But the Housing Act 2004, which introduced the tenant deposit legislation, is clear about the penalties should a landlord fail to comply with the regulations.

These rules state that a landlord letting out a property using an Assured Shorthold Tenancy must put the money into (or insure the deposit via) one of the three accredited schemes within 30 days of receiving the cash from the tenant.

Of course there is no tenant deposit police keeping an eye on this system but, instead, matters will unravel if a tenant suspects his or her landlord hasn't lodged their deposit with a scheme. Tenants can easily find this out online via each of the three deposit schemes’ websites and if their landlord still won’t put the money into a scheme, they are entitled to go to court.

At this point most landlords then quickly go on the straight and narrow and ‘get official’ but for those who don’t an automatic fine totalling three times the original deposit awaits.

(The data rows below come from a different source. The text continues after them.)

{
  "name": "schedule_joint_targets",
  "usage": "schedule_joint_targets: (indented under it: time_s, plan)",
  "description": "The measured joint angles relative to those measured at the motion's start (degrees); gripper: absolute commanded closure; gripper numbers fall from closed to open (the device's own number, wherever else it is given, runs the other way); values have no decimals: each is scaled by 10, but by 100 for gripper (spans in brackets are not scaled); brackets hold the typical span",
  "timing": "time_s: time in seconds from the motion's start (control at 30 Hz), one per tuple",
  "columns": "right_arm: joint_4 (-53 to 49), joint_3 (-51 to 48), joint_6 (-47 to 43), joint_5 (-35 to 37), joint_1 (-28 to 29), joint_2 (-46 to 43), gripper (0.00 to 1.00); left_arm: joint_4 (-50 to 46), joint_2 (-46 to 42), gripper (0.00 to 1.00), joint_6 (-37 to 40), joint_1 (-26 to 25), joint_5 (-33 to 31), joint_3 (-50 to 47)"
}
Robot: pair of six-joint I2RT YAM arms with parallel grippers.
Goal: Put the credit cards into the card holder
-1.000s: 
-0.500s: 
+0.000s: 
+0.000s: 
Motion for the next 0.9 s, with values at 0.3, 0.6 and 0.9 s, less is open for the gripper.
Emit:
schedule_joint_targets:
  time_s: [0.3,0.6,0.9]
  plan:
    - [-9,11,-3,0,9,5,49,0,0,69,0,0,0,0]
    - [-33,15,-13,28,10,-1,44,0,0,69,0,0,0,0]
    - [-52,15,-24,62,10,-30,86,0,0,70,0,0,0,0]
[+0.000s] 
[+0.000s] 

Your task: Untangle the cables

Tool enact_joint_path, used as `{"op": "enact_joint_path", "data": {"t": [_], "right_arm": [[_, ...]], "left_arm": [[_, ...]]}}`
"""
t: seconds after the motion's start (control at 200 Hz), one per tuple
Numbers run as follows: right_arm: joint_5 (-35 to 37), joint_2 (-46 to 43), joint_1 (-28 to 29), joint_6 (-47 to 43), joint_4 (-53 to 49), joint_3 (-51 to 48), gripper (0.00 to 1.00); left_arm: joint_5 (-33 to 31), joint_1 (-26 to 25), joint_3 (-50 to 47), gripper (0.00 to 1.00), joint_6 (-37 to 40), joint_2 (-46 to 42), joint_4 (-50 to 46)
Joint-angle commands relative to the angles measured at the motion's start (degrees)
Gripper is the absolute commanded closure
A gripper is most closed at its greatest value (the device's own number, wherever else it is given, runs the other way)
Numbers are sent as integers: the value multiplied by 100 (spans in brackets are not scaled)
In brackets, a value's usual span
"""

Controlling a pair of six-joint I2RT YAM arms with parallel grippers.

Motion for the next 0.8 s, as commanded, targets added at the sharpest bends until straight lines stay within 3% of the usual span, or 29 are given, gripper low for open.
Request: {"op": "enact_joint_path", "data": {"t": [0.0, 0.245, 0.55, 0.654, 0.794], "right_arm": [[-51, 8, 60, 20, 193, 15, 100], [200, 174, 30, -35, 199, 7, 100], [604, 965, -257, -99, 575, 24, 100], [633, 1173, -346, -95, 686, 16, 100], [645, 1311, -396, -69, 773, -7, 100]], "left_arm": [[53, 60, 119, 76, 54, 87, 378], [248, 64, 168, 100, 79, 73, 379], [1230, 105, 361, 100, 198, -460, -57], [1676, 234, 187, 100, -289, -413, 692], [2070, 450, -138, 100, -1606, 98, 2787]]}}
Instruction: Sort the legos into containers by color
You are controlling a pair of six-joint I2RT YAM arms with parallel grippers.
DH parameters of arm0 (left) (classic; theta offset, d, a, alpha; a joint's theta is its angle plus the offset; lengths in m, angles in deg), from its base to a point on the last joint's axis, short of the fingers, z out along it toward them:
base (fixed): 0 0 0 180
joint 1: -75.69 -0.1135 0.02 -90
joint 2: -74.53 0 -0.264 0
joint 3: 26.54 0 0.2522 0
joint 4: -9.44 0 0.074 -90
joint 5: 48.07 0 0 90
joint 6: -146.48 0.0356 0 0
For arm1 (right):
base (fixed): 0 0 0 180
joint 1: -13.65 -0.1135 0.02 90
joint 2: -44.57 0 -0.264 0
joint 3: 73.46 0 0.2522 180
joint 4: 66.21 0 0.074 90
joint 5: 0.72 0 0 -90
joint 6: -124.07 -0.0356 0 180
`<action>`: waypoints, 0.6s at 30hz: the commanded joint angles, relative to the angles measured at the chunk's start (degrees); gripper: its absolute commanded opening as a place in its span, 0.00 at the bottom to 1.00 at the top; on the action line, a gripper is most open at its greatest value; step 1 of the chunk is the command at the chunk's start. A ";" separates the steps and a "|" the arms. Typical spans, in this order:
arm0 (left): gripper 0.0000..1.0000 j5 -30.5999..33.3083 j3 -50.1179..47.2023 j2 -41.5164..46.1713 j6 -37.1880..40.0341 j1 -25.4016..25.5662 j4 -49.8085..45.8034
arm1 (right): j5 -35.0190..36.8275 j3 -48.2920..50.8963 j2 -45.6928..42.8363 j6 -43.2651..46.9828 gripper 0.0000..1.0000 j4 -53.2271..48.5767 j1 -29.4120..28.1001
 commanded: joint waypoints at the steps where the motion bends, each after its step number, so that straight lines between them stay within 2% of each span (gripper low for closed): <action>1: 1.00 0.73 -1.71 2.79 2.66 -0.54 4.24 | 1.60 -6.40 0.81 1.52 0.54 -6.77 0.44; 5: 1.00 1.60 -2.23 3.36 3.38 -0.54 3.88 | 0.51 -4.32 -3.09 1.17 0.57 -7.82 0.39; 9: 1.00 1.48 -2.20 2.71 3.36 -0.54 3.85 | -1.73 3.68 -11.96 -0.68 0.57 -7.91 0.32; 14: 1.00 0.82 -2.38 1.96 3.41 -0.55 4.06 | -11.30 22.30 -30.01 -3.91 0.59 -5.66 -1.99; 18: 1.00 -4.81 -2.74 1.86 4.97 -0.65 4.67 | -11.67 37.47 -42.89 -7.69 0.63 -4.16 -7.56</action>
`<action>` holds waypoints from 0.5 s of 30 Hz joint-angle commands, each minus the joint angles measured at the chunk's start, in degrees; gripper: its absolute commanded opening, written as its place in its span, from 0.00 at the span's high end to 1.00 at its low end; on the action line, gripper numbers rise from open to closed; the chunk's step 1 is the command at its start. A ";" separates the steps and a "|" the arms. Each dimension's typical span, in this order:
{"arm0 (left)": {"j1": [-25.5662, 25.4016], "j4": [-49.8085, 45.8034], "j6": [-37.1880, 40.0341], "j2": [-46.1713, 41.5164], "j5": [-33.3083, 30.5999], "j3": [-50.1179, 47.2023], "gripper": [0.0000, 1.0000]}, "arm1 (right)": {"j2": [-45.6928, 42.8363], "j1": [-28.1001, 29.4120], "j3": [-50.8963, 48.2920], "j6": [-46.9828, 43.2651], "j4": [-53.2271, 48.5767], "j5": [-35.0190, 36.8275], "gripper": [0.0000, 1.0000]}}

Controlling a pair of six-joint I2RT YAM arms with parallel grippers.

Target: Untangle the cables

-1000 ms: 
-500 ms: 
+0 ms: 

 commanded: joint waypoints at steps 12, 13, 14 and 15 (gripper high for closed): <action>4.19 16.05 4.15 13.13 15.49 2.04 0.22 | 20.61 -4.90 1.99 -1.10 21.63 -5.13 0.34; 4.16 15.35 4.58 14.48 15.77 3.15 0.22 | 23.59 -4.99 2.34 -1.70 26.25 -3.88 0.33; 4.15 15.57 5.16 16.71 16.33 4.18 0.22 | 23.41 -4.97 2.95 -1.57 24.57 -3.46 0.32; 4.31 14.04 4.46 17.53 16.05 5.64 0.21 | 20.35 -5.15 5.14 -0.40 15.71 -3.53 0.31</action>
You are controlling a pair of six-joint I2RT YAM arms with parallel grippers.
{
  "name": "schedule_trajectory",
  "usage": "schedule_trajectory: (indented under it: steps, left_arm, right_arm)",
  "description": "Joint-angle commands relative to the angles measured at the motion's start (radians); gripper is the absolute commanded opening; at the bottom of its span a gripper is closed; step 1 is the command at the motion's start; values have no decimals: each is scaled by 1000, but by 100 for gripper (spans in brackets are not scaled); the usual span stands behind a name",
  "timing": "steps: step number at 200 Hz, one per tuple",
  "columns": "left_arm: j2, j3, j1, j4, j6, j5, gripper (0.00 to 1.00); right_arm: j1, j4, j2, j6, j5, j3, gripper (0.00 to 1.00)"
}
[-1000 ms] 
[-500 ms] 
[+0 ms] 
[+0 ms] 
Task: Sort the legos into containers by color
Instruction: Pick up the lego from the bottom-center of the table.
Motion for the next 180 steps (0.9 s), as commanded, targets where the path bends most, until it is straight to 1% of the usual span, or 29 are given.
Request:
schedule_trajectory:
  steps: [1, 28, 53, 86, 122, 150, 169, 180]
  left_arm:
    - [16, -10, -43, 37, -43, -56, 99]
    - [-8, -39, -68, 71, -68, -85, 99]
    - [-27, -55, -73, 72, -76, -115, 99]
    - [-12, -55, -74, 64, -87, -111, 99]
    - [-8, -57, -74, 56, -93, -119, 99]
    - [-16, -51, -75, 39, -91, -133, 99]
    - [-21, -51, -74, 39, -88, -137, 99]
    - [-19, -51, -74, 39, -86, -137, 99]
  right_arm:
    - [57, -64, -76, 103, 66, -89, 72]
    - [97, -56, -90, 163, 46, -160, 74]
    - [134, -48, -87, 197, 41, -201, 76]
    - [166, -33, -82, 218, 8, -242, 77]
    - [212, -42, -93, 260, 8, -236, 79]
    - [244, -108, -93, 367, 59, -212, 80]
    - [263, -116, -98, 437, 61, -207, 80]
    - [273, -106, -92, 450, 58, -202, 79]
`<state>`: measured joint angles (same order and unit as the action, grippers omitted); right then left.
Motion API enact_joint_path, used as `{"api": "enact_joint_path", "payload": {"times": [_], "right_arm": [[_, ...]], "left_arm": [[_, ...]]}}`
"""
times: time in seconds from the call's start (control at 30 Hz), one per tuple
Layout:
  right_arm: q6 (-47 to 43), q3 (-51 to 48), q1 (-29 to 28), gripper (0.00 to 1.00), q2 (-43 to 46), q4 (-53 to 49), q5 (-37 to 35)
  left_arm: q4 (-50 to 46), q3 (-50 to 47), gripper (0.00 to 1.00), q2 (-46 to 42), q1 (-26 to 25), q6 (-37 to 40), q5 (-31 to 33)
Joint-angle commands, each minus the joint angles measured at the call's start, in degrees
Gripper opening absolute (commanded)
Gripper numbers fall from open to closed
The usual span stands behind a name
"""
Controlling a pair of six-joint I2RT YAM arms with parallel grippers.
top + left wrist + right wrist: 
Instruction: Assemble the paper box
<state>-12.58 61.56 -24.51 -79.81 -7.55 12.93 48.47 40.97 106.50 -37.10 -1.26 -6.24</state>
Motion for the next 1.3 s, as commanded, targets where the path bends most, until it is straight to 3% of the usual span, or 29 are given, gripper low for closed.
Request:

Many landlords who don’t use the deposit schemes believe it will ‘never happen to them’ but the official figures on deposits reveal how common deposit disputes are. These most recent research reveals that approximately 30 percent of all deposits are contested in some shape or form and consequently only returned in part or not at all.

Related posts:
Tenancy deposits, the current legal state of play
Third of all landlords flout the law on tenancy deposits
Ask Upad: How can I avoid using a deposit protection service?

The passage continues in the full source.